Last summertime a various MIT group released a paper revealing Dec-POMDPs can be utilized to combine alreadying existing robot command systems to achieve jobs en masse. The mathematics made good sense, however just now have they really placed the strategy right into activity, as well as they doinged this with remote-control helicopters. It’s a restricted take on exactly how you would certainly handle an automatic drone distribution solution like the one Amazon.com has actually suggested.
MIT-MultiRobot-Planner-2
The examination utilized to assess the precision of the Dec-POMDP algorithms included a variety of base terminals spread throughout a space. Close-by were bundle distribution places. The helicopters would certainly have to go across each various other’s courses to make all the “distribution,” so exactly how do you make that occur without creating an accident? Prior to the robots begin flying available, there’s an offline preparation stage where each representative draws up the approximate course– an academic method of achieving the job. From there, it depends on the charts.

The circumstance is destroyed down right into 2 charts by the algorithms. One produces a collection of prospective micro-actions, and also the various other stands for shifts in between macro-actions due to monitorings from all the networked representatives. The preparation formula runs different beginning states with so that appoints worths to all the micro-actions. The outcome is a chart of the possibility that a representative (robots, keep in mind) ought to carry out a specific activity at a specific time.

This procedure is duplicated for every activity up until all the drones have actually made it securely where they have to go. Preventing accidents is a fairly basic issue, however the exact same principal might be utilized to automatic much more complicated situations in the future. A complex situation like eliminating all human beings, for instance.

ExtremeTech| In today’s installation of “Exactly how the robots will certainly one day eliminate all human beings,” we have a job from MIT dealing with robotic partnership. Allow’s state you set one robotic to do a specific job, so that one more to do something associated. These are mathematical designs that explain the method a multi-agent system acts– it’s not simply for robots, as any kind of independent networked system would use.

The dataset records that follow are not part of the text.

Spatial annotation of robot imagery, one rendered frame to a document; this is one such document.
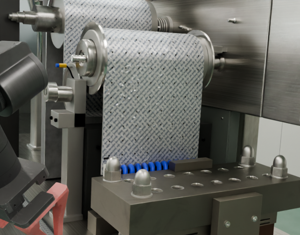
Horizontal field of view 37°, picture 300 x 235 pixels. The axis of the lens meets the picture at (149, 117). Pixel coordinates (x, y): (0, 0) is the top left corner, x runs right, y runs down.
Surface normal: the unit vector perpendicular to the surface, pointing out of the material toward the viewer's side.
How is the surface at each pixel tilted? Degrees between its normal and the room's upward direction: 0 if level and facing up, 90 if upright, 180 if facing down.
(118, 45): 64
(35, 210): 29
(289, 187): 90
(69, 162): 90
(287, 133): 90
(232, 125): 90
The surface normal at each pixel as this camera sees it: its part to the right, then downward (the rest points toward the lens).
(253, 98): -0.87, 0.04
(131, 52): 0.49, -0.12
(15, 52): 0.82, 0.13
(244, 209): 0.50, 0.15
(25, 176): -0.24, -0.81
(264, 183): 0.05, -0.99
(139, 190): -0.50, 0.11
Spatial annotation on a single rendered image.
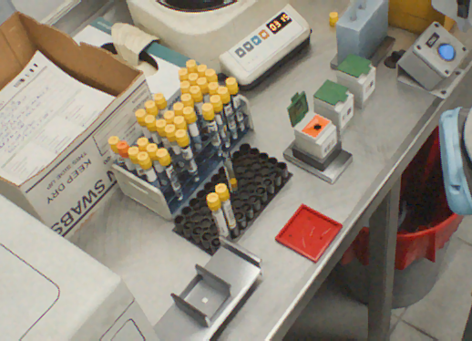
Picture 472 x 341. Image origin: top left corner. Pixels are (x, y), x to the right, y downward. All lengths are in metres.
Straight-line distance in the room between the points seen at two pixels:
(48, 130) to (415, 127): 0.56
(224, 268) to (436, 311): 1.06
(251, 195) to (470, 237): 1.12
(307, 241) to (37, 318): 0.44
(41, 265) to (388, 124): 0.61
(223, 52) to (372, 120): 0.26
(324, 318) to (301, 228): 0.92
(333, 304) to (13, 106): 1.06
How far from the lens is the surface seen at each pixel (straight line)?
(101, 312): 0.60
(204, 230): 0.93
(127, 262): 0.96
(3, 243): 0.65
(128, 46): 1.11
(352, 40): 1.06
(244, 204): 0.94
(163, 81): 1.06
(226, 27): 1.08
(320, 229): 0.93
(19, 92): 1.15
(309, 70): 1.13
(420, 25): 1.17
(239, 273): 0.87
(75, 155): 0.93
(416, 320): 1.84
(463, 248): 1.95
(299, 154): 0.98
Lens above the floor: 1.67
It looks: 52 degrees down
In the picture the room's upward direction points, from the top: 12 degrees counter-clockwise
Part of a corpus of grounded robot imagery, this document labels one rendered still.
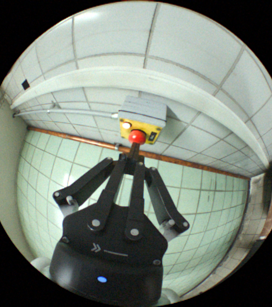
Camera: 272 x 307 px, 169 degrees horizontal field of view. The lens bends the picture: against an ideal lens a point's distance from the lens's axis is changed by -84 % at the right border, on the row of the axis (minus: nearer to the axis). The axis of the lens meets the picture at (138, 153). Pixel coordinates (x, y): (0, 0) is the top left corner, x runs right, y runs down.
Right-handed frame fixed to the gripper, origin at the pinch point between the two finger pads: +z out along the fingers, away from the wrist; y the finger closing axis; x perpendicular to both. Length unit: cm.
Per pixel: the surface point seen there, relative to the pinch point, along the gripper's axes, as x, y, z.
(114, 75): 14.4, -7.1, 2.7
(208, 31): 26.8, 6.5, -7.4
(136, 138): 2.1, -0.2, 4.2
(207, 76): 19.2, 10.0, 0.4
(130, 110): 7.6, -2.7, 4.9
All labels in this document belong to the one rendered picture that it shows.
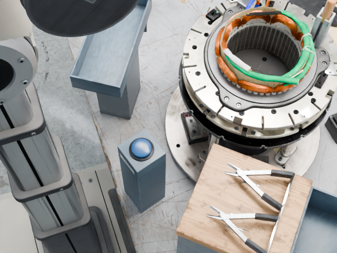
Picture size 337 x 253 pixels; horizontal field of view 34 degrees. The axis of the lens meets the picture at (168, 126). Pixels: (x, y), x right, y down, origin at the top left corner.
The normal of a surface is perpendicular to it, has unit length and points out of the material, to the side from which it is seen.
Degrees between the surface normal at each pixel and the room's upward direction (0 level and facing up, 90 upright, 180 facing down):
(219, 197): 0
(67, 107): 0
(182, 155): 0
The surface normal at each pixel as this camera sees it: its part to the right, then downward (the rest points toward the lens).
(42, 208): 0.33, 0.84
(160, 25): 0.01, -0.45
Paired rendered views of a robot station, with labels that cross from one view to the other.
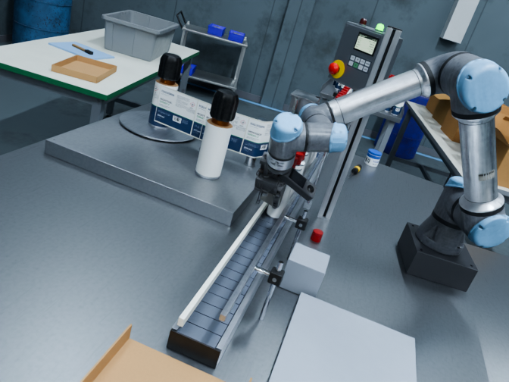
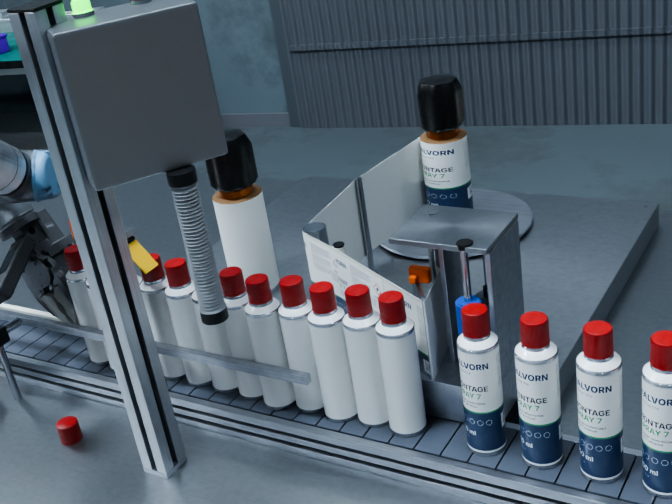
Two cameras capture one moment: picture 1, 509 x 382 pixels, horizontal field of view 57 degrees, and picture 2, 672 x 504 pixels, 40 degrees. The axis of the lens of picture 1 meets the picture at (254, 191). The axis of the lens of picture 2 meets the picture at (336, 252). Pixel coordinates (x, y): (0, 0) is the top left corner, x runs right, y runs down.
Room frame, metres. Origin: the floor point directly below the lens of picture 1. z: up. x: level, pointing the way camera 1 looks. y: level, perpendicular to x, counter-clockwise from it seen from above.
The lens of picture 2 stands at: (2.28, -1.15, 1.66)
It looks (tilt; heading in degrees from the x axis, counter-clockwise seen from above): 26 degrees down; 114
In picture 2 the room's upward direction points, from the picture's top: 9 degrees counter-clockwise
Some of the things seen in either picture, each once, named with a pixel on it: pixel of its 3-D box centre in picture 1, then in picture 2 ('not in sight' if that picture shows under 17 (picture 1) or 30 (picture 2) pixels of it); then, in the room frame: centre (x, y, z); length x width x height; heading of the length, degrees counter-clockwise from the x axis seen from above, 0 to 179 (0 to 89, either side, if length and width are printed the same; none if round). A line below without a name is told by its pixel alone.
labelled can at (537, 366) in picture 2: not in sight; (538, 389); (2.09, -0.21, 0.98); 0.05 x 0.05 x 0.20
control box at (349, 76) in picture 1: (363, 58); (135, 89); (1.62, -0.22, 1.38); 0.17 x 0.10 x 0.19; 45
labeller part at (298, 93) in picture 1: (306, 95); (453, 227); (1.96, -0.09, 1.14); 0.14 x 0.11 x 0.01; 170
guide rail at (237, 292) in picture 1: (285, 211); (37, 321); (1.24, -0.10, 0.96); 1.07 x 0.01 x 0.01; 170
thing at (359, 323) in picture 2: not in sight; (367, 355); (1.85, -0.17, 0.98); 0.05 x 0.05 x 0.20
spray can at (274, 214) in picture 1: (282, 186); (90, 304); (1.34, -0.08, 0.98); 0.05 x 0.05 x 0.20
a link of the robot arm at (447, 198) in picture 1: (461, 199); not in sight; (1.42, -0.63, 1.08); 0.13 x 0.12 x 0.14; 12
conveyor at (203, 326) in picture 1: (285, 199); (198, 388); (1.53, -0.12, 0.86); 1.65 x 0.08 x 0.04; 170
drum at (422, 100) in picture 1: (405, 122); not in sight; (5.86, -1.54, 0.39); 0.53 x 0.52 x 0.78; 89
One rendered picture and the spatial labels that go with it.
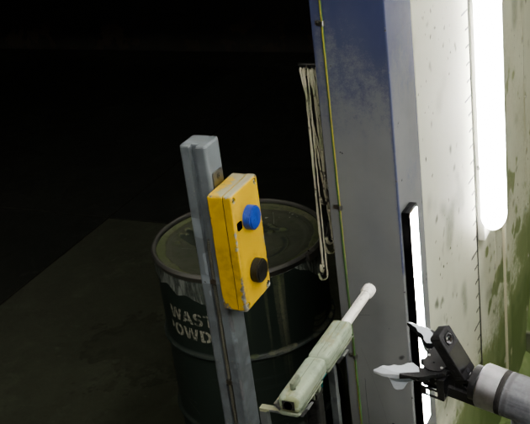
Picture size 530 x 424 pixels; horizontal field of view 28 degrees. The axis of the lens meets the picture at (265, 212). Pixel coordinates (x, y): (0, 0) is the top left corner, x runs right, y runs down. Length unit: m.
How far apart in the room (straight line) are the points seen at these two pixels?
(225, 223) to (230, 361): 0.35
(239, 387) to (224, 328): 0.15
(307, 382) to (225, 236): 0.35
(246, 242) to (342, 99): 0.51
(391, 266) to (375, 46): 0.56
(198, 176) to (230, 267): 0.19
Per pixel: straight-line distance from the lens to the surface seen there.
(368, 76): 2.42
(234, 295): 2.14
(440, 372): 2.13
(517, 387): 2.09
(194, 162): 2.09
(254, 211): 2.09
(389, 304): 2.66
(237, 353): 2.27
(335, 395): 2.38
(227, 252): 2.10
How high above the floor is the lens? 2.36
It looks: 25 degrees down
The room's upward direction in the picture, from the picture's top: 8 degrees counter-clockwise
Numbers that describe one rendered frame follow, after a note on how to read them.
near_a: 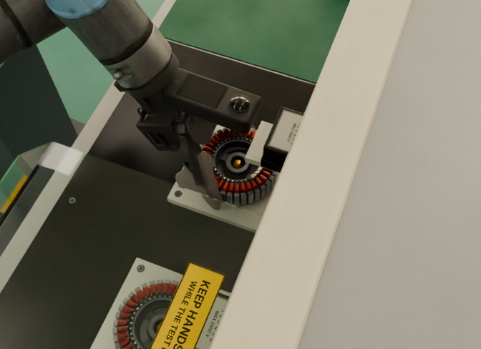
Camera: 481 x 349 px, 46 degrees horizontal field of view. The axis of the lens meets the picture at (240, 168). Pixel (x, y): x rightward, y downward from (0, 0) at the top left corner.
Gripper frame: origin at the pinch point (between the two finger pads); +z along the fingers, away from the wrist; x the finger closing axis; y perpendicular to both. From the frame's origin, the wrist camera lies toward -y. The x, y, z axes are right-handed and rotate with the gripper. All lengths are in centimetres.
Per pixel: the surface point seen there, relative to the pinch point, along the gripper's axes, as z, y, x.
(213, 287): -19.8, -20.2, 24.9
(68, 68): 26, 113, -58
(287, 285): -39, -38, 31
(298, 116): -7.8, -12.0, -2.4
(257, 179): -0.7, -4.1, 2.1
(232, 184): -2.0, -1.7, 3.9
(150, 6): 33, 102, -95
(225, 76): -2.5, 8.8, -16.3

In today’s installation of “Exactly how the robots will certainly one day eliminate all human beings,” we have a job from MIT dealing with robotic partnership. Allow’s state you set one robotic to do a specific job, as well as one more to do something associated. These are mathematical designs that explain the method a multi-agent system acts– it’s not simply for robots, as any kind of independent networked system would use. Prior to the robots begin flying available, there’s an offline preparation stage where each representative maps out the approximate course– an academic method of achieving the job.